EXERCISE:
Write out exactly the lines from the first line of the records below through the line that contains "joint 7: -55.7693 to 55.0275", and stop there.

Collected data
== Segment start ==

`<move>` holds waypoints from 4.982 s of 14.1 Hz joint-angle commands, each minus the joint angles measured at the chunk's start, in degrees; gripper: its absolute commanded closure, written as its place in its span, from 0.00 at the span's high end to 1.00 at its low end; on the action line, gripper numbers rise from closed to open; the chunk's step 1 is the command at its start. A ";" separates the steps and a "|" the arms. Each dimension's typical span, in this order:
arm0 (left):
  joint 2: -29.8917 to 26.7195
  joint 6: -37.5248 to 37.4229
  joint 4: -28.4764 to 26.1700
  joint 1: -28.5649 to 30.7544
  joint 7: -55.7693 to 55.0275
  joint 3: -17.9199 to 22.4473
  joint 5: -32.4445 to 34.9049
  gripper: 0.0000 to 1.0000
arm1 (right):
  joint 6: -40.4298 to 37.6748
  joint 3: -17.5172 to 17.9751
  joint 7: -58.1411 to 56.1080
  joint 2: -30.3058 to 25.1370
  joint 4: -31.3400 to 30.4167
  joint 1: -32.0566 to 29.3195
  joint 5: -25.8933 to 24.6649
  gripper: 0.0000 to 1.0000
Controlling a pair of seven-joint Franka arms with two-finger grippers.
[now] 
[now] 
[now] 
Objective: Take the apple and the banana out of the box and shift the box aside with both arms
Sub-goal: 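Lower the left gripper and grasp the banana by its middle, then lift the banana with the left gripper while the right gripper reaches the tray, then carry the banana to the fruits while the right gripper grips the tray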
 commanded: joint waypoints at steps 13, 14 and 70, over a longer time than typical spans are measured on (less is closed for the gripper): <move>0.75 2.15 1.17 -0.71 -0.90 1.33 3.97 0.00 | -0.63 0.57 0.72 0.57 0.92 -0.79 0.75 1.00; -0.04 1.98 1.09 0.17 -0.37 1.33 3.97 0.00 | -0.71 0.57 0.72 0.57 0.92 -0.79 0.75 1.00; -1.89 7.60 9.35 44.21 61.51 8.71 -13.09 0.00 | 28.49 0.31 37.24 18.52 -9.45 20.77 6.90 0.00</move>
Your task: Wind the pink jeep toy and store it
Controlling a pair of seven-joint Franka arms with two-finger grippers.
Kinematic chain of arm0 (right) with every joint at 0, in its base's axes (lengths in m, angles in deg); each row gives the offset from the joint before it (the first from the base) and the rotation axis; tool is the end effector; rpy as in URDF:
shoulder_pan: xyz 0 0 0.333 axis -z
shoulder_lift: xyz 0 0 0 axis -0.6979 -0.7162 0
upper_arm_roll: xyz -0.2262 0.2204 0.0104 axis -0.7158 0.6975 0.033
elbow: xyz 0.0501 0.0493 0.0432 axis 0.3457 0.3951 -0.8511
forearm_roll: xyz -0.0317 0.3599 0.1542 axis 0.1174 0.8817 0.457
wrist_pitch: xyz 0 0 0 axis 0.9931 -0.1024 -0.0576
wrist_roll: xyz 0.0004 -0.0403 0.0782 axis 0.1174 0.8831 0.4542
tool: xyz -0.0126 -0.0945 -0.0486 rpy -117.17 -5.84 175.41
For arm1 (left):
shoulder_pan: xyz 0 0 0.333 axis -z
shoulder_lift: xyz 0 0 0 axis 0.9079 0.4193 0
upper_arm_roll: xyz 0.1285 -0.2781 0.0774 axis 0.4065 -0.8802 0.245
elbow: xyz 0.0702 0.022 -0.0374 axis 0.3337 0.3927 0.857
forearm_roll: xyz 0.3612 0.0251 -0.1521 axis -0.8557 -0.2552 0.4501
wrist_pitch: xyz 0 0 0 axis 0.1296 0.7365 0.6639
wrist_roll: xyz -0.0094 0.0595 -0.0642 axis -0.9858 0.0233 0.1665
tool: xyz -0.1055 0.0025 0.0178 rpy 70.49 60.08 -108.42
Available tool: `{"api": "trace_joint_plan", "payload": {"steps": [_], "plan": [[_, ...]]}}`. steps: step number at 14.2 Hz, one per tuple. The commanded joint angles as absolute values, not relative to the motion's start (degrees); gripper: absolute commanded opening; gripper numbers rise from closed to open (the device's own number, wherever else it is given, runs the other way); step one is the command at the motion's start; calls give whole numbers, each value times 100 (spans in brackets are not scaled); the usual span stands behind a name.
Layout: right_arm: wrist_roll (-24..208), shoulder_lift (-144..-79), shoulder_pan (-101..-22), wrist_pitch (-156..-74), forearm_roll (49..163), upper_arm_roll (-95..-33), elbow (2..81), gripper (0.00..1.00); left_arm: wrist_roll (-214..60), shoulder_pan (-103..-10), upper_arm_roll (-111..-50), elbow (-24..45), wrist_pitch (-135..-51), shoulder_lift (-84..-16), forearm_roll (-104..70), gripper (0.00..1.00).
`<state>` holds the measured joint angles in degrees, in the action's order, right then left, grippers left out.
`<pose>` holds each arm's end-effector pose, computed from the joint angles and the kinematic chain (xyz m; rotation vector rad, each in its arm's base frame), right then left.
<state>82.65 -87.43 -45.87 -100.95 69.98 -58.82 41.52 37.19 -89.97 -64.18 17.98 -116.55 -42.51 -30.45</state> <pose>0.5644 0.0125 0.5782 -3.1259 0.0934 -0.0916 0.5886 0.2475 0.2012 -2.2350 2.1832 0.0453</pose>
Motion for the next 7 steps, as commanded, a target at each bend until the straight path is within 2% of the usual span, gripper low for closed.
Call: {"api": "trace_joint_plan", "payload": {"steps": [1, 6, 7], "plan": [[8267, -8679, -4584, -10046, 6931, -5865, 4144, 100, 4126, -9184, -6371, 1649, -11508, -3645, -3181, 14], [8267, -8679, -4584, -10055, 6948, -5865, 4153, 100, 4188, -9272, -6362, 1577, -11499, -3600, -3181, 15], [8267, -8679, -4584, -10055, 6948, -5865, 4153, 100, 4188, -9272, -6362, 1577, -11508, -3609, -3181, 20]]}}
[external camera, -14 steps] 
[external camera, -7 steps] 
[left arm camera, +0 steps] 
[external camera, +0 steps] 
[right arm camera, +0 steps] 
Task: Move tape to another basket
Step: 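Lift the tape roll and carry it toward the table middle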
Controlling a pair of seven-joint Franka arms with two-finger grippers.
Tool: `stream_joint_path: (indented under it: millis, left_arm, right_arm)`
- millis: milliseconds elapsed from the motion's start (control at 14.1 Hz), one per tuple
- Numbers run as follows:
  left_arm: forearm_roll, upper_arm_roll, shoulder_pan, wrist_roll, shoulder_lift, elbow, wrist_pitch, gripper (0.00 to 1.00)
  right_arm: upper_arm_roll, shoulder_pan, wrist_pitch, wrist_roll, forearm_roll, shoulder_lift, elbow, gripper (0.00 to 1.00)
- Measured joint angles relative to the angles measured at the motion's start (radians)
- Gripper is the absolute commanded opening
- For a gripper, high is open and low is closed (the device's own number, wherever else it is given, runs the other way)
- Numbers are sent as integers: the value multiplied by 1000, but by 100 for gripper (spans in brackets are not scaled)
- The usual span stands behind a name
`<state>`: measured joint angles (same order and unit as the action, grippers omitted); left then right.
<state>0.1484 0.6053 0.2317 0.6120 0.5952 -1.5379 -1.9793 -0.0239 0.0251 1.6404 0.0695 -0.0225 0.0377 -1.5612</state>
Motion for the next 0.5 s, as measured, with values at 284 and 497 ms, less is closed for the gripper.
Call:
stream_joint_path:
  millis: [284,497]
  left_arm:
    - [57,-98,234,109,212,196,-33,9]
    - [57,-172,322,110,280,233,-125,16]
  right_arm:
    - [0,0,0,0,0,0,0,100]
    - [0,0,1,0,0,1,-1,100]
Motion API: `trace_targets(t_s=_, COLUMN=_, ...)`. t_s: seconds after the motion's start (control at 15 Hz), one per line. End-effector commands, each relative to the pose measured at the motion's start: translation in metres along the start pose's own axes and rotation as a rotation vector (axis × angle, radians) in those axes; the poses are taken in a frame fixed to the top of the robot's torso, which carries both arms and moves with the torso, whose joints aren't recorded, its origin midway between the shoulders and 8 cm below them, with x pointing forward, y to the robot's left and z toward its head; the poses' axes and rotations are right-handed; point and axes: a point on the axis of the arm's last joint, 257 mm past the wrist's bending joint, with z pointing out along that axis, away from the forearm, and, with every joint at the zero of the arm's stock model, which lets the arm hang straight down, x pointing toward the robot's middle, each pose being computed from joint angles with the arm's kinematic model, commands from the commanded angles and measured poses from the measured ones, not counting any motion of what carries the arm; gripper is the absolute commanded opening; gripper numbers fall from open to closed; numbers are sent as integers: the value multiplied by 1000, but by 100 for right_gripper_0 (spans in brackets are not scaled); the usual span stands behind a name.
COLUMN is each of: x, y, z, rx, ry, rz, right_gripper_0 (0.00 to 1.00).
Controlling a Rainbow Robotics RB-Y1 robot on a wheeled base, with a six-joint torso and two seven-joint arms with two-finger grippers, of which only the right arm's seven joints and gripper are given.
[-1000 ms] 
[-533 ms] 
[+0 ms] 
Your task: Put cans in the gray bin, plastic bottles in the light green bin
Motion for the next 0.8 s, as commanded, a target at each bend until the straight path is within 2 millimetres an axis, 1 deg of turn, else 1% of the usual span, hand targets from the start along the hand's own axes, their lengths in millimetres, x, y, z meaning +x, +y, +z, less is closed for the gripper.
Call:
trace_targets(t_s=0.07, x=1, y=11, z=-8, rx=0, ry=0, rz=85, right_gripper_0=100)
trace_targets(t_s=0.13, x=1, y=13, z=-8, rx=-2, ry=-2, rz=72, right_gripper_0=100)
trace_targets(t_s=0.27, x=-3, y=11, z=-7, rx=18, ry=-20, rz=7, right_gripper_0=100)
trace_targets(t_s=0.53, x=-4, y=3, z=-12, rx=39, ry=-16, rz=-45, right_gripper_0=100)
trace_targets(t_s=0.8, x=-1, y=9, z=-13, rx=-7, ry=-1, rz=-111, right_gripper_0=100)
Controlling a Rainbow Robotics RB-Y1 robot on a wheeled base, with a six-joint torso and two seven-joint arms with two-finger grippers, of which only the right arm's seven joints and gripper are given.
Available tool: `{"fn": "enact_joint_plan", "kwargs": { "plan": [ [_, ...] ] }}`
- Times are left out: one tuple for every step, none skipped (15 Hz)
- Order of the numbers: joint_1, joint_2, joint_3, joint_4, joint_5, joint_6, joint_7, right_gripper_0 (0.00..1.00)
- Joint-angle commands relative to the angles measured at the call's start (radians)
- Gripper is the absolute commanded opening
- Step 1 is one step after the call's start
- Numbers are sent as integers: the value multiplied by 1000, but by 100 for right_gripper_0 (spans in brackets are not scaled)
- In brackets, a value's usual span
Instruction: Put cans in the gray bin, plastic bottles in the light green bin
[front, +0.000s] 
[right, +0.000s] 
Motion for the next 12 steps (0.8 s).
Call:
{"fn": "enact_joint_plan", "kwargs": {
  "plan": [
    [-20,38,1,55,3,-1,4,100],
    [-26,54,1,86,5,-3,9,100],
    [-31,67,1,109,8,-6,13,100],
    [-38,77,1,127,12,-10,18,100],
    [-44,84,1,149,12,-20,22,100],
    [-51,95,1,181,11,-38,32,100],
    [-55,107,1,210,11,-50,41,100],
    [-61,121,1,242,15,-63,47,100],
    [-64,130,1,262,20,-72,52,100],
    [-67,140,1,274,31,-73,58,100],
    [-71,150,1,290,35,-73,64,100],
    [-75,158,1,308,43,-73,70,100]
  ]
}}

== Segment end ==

RESPONSE TO THIS EXERCISE:
`<move>` holds waypoints from 4.982 s of 14.1 Hz joint-angle commands, each minus the joint angles measured at the chunk's start, in degrees; gripper: its absolute commanded closure, written as its place in its span, from 0.00 at the span's high end to 1.00 at its low end; on the action line, gripper numbers rise from closed to open; the chunk's step 1 is the command at its start. A ";" separates the steps and a "|" the arms. Each dimension's typical span, in this order:
arm0 (left):
  joint 2: -29.8917 to 26.7195
  joint 6: -37.5248 to 37.4229
  joint 4: -28.4764 to 26.1700
  joint 1: -28.5649 to 30.7544
  joint 7: -55.7693 to 55.0275

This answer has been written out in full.